Interaction with Contractor’s Existing Paid Time Off (PTO) Policies

The Final Rule explains that, if the above conditions are met, contractors’ existing PTO policies can fulfill the paid sick leave requirements of the Executive Order. Employers should review its current leave policies to determine whether an employee can use the leave for the same reasons required under the PSL obligations.
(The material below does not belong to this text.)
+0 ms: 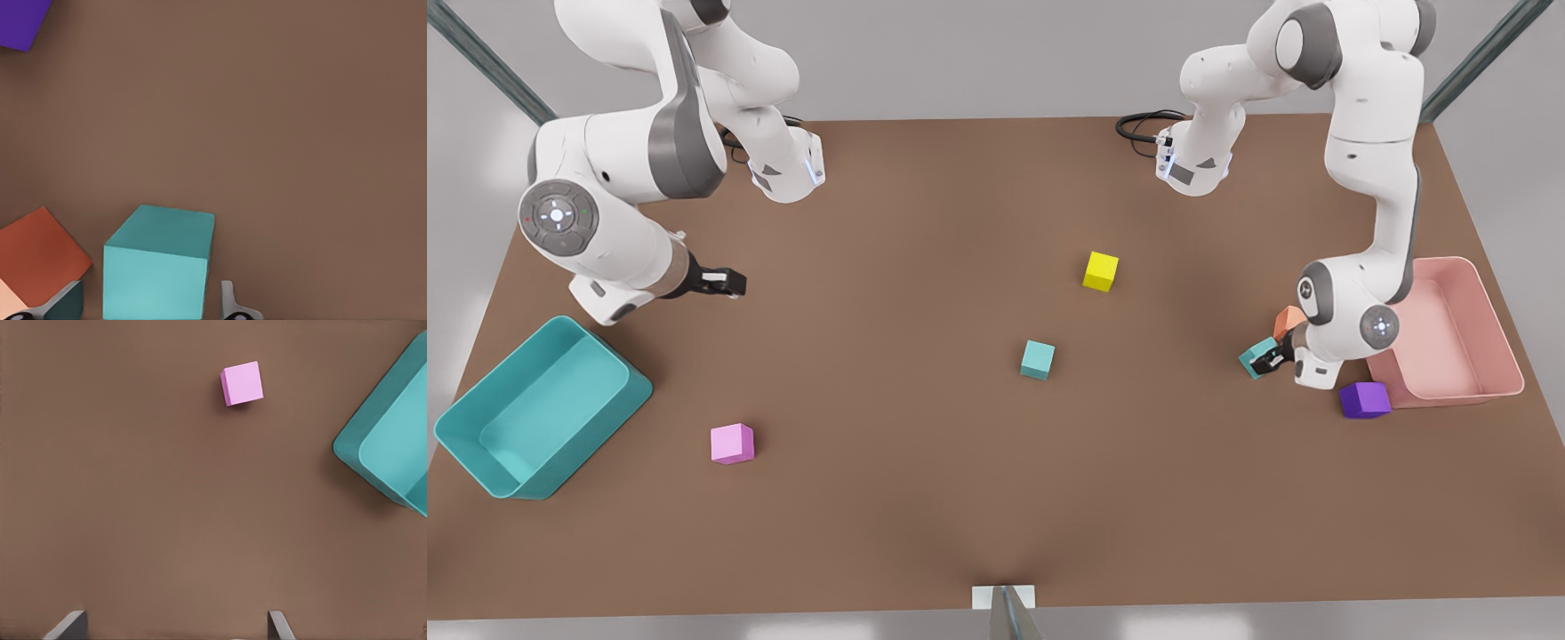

For instance, a traditional sick leave policy may not allow employees to use the time off for domestic violence, sexual assault, or stalking.

Other Obligations

Contractors must also keep the following records:

(1) Name, address, and Social Security number of each employee;
(2) The employee’s occupation(s) or classification(s);
(3) The rate or rates of wages paid (including all pay and benefits provided);
(4) The number of daily and weekly hours worked;
(5) Any deductions made;
(6) The total wages paid (including all pay and benefits provided) each pay period;
(7) A copy of notifications to employees of the amount of paid sick leave the employees have accrued as required under the Final Rule;
(8) A copy of employees’ requests to use PSL, if in writing, or, if not in writing, any other records reflecting such employee requests;
(9) Dates and amounts of PSL used by employees (unless a contractor’s paid time off policy satisfies the PSL requirements), and the records show the leave as paid sick leave pursuant to Executive Order 13706;
(10) A copy of any written responses to employees’ requests to use PSL, including explanations for any denials of such requests;
(11) Any records relating to the certification and documentation a contractor may require an employee to provide, including copies of any certification or documentation provided by an employee;
(12) Any other records showing any tracking of or calculations related to an employee’s accrual and/or use of PSL;
(13) The relevant covered contract;
(14) The regular pay and benefits provided to an employee for each use of PSL; and
(15) Any financial payment made for unused paid sick leave upon a separation from employment intended to relieve a contractor from the obligation to reinstate such paid sick leave as otherwise required in the Final Rule.

Additionally, if a contractor wishes to distinguish between an employee’s covered and non-covered work, the contractor must keep records reflecting such distinctions.

The contractor must inform all employees performing work “on or in connection with” a covered contract of the paid sick leave requirements under the Executive Order by posting a notice in a prominent and accessible place at the worksite. Electronic posting is sufficient.

What Now?

Contractors should first review whether they fall under the category of a “covered contractor” for purposes of the PSL rule. If they do, contractors should evaluate their systems to determine whether they can accurately calculate whether and when someone works “on or in connection with” a covered contract. Finally, contractors should review any existing paid time off policies to see if they would qualify as PSL under the Final Rule.